È una cosa strana, scrivere per qualcuno che ami. Non è solo mettere un nome in copertina, non è “dedicarti la commedia”. È costruire una casa intera perché quella persona, per una sera, ci possa abitare da protagonista. Eduardo lo aveva capito benissimo. Titina si era stancata di fare il “cuscinetto”, l’ammortizzatore tra uomini che si prendevano tutto il peso della storia e tutti gli applausi finali. Voleva, per una volta, essere il punto fermo attorno a cui girava il mondo. Non un ruolo importante: il ruolo. Lui non le risponde con un discorso teorico sui personaggi femminili, non le promette che “alla prossima” ci penserà. Le scrive Filumena Marturano in dodici giorni. Dodici.
Con un primo atto gettato giù in una notte sola, come se quella protagonista fosse rimasta troppo tempo chiusa in gola e finalmente avesse trovato un varco per uscire. A un certo punto, però, si blocca.
Succede sempre così quando la storia sta per diventare davvero pericolosa: arriva un avvocato che annulla il matrimonio, crolla l’illusione, i personaggi restano nudi in mezzo al palco. E l’autore non sa più dove portarli. Finché, nel cuore della notte, trova una frase. Non una battuta “riuscita”, non un effetto comico o retorico. Una ferita. «Uno di quei tre è figlio a te.»
La chiama “freccia avvelenata”. Non è solo un colpo di scena: è la traiettoria precisa con cui una donna, per anni offesa, umiliata, messa ai margini, entra finalmente nel centro della vita di quell’uomo. È il punto in cui Filumena smette di chiedere, supplicare, aspettare. Da lì in poi, domina.
Quando Eduardo legge la commedia finita, la stanza si riempie di silenzio. Niente commenti tecnici, niente applausi di cortesia: solo gente che piange. Gli amici, i critici, la sorella. Titina si alza, va da lui e gli bacia le mani. Non è solo il grazie di un’attrice al suo autore. È il gesto di una sorella che riconosce, in quelle pagine, il regalo più grande: essere vista. Per intero, con la forza e con la fatica, con la miseria e con la dignità. Anni dopo, a Genova, quel regalo chiede il conto al corpo. Durante il monologo della “voce della Madonna”, mentre Filumena racconta la propria notte più buia, la voce di Titina si spezza. Non è un vezzo, non è un singhiozzo “di scena”: è il cuore. Eduardo se ne accorge da un niente, da quei “colpettini” nella voce che solo chi ti conosce da una vita può sentire. Coprire una battuta, far calare il sipario, interrompere la commedia nel punto in cui il teatro e la vita si toccano troppo forte. Arriva un medico, arriva una sentenza: Titina non potrà più recitare. È crudele, se ci pensi: la commedia che l’ha finalmente messa al centro è anche l’ultima che il suo corpo riesce a reggere. Da lì in poi, Filumena resterà sulle pagine, nelle memorie, nei racconti, ma quel monologo, detto in quel modo, con quel fiato e quel cuore, non tornerà più. Alla fine, lui dirà una cosa semplice: «Ci siamo voluti bene veramente, ci siamo ammirati reciprocamente.» Sembra una frase di circostanza, non lo è.

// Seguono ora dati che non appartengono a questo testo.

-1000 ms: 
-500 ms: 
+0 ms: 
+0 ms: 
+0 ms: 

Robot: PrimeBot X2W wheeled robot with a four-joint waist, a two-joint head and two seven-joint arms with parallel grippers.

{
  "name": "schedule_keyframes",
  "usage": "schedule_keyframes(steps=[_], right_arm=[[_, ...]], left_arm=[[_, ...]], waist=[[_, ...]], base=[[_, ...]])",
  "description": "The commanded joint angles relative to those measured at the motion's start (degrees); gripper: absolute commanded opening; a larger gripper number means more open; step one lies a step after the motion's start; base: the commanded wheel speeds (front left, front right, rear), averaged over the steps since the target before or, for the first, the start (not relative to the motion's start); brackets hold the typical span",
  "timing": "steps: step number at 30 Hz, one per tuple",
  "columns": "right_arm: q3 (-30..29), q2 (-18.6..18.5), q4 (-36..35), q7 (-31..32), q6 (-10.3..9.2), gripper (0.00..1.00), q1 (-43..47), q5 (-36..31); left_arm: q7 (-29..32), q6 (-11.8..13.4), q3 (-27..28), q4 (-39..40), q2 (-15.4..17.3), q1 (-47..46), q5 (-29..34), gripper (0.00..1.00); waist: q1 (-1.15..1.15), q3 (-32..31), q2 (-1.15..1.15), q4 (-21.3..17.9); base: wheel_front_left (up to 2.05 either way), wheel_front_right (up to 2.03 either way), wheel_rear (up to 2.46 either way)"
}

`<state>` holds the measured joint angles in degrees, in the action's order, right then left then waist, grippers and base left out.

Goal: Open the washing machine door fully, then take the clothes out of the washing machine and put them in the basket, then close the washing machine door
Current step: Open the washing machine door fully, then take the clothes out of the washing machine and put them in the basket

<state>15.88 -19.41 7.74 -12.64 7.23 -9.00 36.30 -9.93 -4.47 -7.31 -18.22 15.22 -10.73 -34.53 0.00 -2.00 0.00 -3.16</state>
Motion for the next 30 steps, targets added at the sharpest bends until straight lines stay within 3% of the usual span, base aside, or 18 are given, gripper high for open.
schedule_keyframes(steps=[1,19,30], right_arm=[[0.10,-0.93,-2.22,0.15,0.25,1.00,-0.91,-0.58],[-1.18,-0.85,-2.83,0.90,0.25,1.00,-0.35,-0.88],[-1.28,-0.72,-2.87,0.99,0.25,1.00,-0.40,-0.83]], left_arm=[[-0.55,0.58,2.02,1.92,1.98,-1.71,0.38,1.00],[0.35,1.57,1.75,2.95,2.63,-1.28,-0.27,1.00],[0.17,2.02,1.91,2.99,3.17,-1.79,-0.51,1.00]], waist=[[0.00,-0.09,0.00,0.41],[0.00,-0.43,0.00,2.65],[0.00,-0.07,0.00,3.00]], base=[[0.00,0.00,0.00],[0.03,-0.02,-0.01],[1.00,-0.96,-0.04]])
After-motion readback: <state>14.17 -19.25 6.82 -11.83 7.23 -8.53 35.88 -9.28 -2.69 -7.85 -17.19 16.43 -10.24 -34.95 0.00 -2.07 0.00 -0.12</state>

Volersi bene “veramente” significa, a volte, scrivere per l’altro una storia che lo metta al rischio massimo. Regalargli un ruolo che chiede tutto: la voce, il cuore, la memoria. Ammirarsi “reciprocamente” significa riconoscere che senza chi sale sul palco quel testo non esisterebbe davvero, sarebbe solo inchiostro ben disposto su un foglio.
Forse è questo che continua a commuovere, in quella storia: un fratello che, per dare alla sorella il posto che merita, inventa un personaggio più grande della vita; una sorella che, per onorare quel regalo, ci mette tutta la vita che ha, fino all’ultimo battito concesso in scena.
La maggior parte delle volte, quando diciamo “ti voglio bene”, non sappiamo dove metterlo, questo bene. Lo lasciamo sospeso tra due punti, affidato a messaggi, telefonate, frasi dette a metà. Eduardo e Titina, invece, se lo sono messi in mano così: uno scrive la freccia, l’altra la scaglia; uno costruisce il palco, l’altra ci sale sopra sapendo che da lì potrebbe non scendere più uguale.
Non è un modo dolce di volersi bene. Ma è preciso. È teatro. È famiglia. È quella forma di amore in cui non ti limiti a dire “ti vedo”: ti invento un personaggio che nessuno potrà mai più toglierti di dosso. E se il mondo, ascoltandoti, si mette a piangere in silenzio, vuol dire che, per una volta, ti ho scritto esattamente come sei.